One of these last eight aircraft was the Hanoi Taxi (tail number 66-0177), which was one of the same aircraft used in 1973, for Operation Homecoming in the final days of the Vietnam War, to repatriate American POWs from North Vietnam. The Air Force repainted this aircraft in the same livery as it wore in 1973 as the final year of Starlifter operations approached. Framed photographs, plaques, and other memorabilia adorn the interior, suiting the aircraft for use as a "flying museum", a role it has filled at the Dayton Air Show and other venues.
With the 2006 announcement of the retirement of these last eight C-141s, the Hanoi Taxi embarked on a series of flights, giving veterans, some of whom flew out of captivity in this aircraft, the opportunity to experience one more flight before retirement. At 9:30 AM on Saturday, 6 May 2006, the Hanoi Taxi landed for the last time and was received in a formal retirement ceremony at the National Museum of the United States Air Force, located at Wright-Patterson Air Force Base in Riverside, Ohio near Dayton. The Hanoi Taxi is now part of the permanent static display collection of the Museum.
The original Starlifter model, designated C-141A, could carry 138 passengers, 80 litters for wounded, or ten standard 463L master pallets with a total of 62,700 pounds (28,900 kg) of cargo. The C-141 could also carry specialized cargoes, such as the Minuteman missile. It was soon discovered that the aircraft's volume capacity was relatively low in comparison to its lifting capacity; it generally ran out of physical space long before it hit its weight limit.
NASA obtained Lockheed's C-141 demonstrator, designated L-300. The airplane was modified to house the Kuiper Airborne Observatory telescope for use at very high altitudes. This NASA NC-141A is now in storage at NASA Ames Research Center, CA.
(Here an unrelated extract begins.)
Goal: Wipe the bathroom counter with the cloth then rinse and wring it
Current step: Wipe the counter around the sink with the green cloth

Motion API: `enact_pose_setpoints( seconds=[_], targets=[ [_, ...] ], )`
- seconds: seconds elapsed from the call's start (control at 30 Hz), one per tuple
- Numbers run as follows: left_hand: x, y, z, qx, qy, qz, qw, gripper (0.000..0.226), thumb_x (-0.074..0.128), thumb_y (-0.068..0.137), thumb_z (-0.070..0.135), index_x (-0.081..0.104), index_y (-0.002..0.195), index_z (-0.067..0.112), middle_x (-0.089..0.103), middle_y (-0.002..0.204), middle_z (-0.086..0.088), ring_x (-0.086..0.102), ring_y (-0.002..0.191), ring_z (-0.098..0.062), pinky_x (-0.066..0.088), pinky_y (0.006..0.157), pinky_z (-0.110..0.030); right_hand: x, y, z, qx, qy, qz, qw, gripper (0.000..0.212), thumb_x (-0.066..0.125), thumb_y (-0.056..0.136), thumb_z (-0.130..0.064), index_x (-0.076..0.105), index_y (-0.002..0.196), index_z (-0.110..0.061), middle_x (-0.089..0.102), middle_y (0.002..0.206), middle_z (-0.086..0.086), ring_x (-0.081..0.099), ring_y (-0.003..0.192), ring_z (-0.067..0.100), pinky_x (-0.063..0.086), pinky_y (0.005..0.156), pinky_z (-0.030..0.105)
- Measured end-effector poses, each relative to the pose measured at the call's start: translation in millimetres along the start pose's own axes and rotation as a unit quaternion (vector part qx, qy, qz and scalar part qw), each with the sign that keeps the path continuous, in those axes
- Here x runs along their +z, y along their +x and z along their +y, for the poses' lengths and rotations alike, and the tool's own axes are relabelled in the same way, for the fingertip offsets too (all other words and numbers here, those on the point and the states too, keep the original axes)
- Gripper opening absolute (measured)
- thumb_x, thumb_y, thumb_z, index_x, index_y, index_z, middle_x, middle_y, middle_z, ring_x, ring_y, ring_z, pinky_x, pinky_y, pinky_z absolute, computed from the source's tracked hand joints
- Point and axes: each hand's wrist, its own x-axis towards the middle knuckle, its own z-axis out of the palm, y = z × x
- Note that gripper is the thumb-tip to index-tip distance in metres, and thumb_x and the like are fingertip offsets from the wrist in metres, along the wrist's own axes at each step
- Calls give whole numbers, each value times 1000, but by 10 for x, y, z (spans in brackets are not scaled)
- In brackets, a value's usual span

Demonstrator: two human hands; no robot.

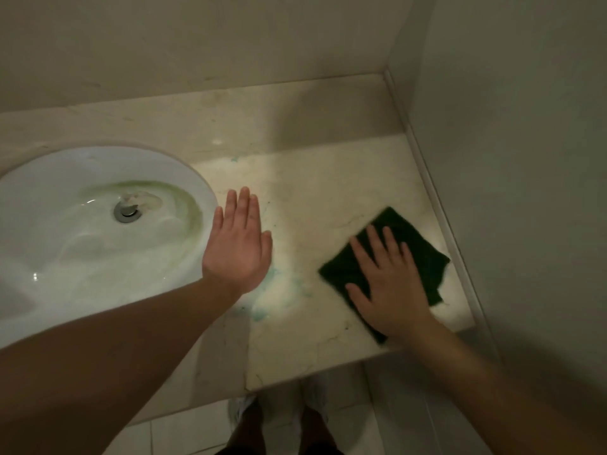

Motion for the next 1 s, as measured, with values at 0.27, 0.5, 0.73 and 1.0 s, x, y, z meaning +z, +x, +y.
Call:
enact_pose_setpoints(
  seconds=[0.27, 0.5, 0.73, 1.0],
  targets=[
    [13, 2, 8, -5, -5, 7, 1000, 67, 17, 96, 37, 7, 154, 4, 3, 163, -14, -5, 151, -27, 4, 122, -46, -205, 1002, 238, 148, 51, 49, 986, 76, 22, 90, -60, 11, 155, -22, 9, 162, 16, 7, 149, 37, 9, 119, 55],
    [25, -12, -3, 5, -5, 11, 1000, 66, 18, 97, 35, 7, 154, 4, 3, 163, -14, -5, 151, -27, 4, 122, -46, -136, 891, -350, 60, 40, 59, 996, 77, 25, 90, -62, 11, 155, -22, 10, 163, 14, 5, 149, 35, 7, 120, 53],
    [-14, -33, 15, -7, 3, -1, 1000, 66, 17, 97, 35, 7, 154, 3, 3, 163, -15, -3, 150, -29, 7, 122, -47, 189, -288, -701, 141, 77, 40, 986, 80, 31, 89, -59, 10, 155, -20, 7, 163, 16, 4, 149, 35, 8, 120, 53],
    [-10, -30, -4, 0, 2, -2, 1000, 64, 17, 99, 35, 5, 154, 5, 1, 163, -14, -5, 150, -27, 6, 123, -46, -122, 931, -589, 227, 91, 72, 967, 79, 21, 91, -58, 9, 155, -15, 8, 162, 19, 4, 148, 38, 7, 119, 55]
  ],
)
In service, the C-141 proved to "bulk out" before it "massed out", meaning that it often had additional lift capacity that went wasted because the cargo hold was too full. To correct the perceived deficiencies of the original model and utilize the C-141 to the fullest of its capabilities, the entire fleet of 270 in-service C-141As were stretched, adding needed payload volume. These modified aircraft were designated C-141B. Additional 'plug' sections were added before and after the wings, lengthening the fuselage by 23 ft 4 in (7.11 m) and allowing the carriage of 103 litters for wounded, 13 standard pallets, 205 troops, 168 paratroopers, or an equivalent increase in other loads. Also added at this time was a boom receptacle for inflight refueling. The conversion program took place between 1977 and 1982, with first delivery taking place in December 1979. It was estimated that this stretching program was the equivalent of buying 90 new aircraft, in terms of increased capacity.
In 1994, a total of 13 C-141Bs were given SOLL II (Special Operations Low-Level II) modifications, which gave the aircraft a low-level night flying capability, enhanced navigation equipment, and improved defensive countermeasures. These aircraft were operated by AMC in conjunction with Air Force Special Operations Command. At one time, these aircraft were slated to be replaced by special-purpose new-build C-17s.
A total of 63 C-141s were upgraded throughout the 1990s to C-141C status, with improved avionics and navigation systems, to keep them up to date until C-17s were available to replace them. This variant introduced some of the first glass cockpit technology to the aircraft, as well as improving reliability by replacing some mechanical and electromechanical components with their electronic equivalents.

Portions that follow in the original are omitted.